— WHAT TO PRODUCE —
Would you output the entries below only from the line containing "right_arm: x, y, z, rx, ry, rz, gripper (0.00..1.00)" through the line containing "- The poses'", exactly as they stand and with both ends included?

— INPUT DATA —
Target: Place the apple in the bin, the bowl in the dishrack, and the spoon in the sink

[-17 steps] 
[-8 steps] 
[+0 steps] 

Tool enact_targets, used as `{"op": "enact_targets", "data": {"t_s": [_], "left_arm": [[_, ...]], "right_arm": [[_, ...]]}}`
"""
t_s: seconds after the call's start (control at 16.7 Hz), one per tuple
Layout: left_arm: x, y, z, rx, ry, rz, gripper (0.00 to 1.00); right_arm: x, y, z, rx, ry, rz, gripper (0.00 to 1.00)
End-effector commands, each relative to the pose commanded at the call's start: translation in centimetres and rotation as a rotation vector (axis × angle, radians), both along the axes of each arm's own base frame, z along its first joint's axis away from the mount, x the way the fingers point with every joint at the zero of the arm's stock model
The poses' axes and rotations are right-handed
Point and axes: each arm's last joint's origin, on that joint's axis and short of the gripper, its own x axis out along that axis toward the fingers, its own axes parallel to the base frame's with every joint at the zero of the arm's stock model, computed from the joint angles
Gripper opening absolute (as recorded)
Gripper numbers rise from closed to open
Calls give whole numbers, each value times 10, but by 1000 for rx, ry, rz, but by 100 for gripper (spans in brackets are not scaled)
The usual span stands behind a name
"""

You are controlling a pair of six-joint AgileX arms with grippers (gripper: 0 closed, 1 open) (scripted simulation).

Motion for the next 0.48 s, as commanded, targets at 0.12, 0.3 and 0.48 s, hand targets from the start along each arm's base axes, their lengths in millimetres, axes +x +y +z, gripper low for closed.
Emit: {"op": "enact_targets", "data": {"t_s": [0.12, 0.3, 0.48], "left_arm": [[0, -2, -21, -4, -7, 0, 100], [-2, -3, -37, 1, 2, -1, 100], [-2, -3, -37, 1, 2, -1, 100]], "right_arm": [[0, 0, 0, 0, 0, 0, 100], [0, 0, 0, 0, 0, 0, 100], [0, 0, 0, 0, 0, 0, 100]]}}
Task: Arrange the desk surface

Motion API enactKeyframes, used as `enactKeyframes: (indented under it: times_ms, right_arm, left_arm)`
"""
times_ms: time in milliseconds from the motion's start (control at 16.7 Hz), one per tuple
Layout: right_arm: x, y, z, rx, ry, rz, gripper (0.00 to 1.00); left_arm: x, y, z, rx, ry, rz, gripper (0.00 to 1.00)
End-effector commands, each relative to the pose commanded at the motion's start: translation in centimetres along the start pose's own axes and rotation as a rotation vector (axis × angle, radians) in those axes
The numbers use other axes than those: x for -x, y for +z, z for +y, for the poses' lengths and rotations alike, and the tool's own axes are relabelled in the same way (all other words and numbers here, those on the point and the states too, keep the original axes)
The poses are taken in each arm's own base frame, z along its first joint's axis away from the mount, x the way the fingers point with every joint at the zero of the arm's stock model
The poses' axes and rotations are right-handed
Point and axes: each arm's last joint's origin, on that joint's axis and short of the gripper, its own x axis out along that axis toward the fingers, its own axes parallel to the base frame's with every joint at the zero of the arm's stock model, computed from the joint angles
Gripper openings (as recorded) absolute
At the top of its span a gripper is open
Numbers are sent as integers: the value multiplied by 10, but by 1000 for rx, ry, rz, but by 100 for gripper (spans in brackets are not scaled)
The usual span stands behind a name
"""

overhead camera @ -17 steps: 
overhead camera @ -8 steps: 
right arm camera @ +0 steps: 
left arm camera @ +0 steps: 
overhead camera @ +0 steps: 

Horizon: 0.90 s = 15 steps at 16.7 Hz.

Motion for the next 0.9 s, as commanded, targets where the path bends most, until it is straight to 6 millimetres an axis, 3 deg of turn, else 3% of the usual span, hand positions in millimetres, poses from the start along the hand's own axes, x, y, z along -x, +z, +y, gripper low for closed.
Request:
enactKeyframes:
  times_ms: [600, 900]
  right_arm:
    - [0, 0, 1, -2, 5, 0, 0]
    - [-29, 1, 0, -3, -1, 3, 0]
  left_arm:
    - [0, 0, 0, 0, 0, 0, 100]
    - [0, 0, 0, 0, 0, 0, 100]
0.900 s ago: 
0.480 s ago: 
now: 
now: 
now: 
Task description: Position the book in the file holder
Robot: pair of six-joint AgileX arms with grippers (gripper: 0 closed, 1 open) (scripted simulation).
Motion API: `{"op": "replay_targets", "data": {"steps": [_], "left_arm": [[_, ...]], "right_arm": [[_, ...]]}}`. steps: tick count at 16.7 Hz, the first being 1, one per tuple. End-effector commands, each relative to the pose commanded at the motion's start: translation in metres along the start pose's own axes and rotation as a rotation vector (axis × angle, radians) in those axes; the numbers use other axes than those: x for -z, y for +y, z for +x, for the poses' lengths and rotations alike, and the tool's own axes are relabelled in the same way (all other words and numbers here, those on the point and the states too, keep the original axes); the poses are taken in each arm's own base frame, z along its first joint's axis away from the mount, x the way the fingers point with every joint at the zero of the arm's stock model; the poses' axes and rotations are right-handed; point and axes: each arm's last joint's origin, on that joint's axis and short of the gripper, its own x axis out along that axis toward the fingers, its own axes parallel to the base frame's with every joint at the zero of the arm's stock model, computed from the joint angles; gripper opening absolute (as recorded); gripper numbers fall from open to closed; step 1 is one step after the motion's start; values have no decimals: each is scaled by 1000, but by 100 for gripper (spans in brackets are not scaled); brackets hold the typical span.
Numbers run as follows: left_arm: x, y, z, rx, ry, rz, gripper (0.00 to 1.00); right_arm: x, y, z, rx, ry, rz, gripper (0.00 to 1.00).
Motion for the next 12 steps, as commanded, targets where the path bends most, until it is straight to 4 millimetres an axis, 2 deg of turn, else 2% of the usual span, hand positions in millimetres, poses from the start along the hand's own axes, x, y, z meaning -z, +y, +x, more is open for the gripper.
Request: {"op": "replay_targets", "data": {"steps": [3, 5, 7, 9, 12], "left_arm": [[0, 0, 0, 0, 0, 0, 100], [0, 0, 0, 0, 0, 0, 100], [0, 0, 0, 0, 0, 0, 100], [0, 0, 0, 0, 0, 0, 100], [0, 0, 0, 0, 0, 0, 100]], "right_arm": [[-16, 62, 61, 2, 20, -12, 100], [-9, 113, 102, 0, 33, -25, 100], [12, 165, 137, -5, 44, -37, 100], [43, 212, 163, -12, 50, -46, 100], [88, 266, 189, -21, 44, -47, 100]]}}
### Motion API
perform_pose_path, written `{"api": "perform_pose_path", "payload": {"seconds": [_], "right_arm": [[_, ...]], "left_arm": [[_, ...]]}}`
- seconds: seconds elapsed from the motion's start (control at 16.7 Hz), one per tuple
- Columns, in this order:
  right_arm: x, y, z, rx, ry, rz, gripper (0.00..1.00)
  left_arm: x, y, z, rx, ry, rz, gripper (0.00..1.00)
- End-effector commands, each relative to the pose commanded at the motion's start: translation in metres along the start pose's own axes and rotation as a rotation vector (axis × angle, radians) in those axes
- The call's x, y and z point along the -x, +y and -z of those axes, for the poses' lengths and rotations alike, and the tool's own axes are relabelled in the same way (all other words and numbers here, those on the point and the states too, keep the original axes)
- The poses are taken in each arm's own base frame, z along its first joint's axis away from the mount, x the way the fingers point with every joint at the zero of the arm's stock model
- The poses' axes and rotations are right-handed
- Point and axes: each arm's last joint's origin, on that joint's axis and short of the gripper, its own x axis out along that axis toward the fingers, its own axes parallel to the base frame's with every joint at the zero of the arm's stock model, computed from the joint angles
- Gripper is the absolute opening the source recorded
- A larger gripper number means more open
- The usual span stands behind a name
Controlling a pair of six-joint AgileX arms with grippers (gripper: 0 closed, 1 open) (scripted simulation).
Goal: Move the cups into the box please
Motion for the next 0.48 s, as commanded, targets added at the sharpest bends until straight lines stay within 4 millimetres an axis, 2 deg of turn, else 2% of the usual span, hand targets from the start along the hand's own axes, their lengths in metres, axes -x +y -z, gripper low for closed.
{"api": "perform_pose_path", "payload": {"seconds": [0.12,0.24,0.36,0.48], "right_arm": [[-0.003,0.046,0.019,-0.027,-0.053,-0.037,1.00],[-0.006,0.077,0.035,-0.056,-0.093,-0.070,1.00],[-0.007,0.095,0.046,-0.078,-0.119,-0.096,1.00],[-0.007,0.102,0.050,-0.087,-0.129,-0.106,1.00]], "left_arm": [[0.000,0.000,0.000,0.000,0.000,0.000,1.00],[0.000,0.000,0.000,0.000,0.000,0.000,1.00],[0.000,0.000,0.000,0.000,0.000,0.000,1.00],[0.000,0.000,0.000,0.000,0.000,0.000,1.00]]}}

— RESPONSE TO THIS TASK —
  right_arm: x, y, z, rx, ry, rz, gripper (0.00..1.00)
  left_arm: x, y, z, rx, ry, rz, gripper (0.00..1.00)
- End-effector commands, each relative to the pose commanded at the motion's start: translation in metres along the start pose's own axes and rotation as a rotation vector (axis × angle, radians) in those axes
- The call's x, y and z point along the -x, +y and -z of those axes, for the poses' lengths and rotations alike, and the tool's own axes are relabelled in the same way (all other words and numbers here, those on the point and the states too, keep the original axes)
- The poses are taken in each arm's own base frame, z along its first joint's axis away from the mount, x the way the fingers point with every joint at the zero of the arm's stock model
- The poses' axes and rotations are right-handed

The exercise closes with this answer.